4. Experimental Results

Evaluation of TabletopGen would typically involve both qualitative and quantitative assessments to demonstrate its effectiveness and user experience. Qualitative results would likely showcase a diverse range of high-quality, realistic 3D tabletop scenes generated from various text and image inputs, highlighting the system's creative potential. Quantitative metrics might include user study feedback on ease of use, generation speed, and fidelity compared to baseline methods or manual design.
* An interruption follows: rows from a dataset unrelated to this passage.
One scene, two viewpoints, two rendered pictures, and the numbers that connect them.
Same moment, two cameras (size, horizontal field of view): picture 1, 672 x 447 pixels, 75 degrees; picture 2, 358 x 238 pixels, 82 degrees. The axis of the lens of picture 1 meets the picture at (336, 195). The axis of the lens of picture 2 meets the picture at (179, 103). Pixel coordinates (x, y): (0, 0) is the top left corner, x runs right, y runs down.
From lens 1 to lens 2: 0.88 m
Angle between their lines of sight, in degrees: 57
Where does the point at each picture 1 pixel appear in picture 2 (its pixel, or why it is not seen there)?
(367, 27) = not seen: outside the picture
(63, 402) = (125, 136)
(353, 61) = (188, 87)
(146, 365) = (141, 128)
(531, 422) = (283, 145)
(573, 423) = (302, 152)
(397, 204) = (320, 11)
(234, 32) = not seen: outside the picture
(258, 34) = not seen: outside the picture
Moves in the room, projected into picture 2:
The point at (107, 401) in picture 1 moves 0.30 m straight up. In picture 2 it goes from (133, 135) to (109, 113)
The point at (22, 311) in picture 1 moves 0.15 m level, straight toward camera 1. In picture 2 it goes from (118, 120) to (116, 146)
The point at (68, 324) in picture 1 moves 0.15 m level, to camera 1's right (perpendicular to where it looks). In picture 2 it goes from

The table of results cannot be provided without access to the full article content, but such a table would typically present performance metrics like generation time, object placement accuracy, and user satisfaction scores across different input modalities.

5. Discussion

The findings from TabletopGen would suggest a significant step forward in making 3D content creation more accessible and intuitive for a broader audience. The proposed framework holds promise for applications in virtual reality, game development, e-commerce visualization, and education, by enabling rapid prototyping of intricate 3D environments. Future work could explore expanding the diversity of controllable scene elements, enhancing procedural generation capabilities, or integrating advanced material editing features.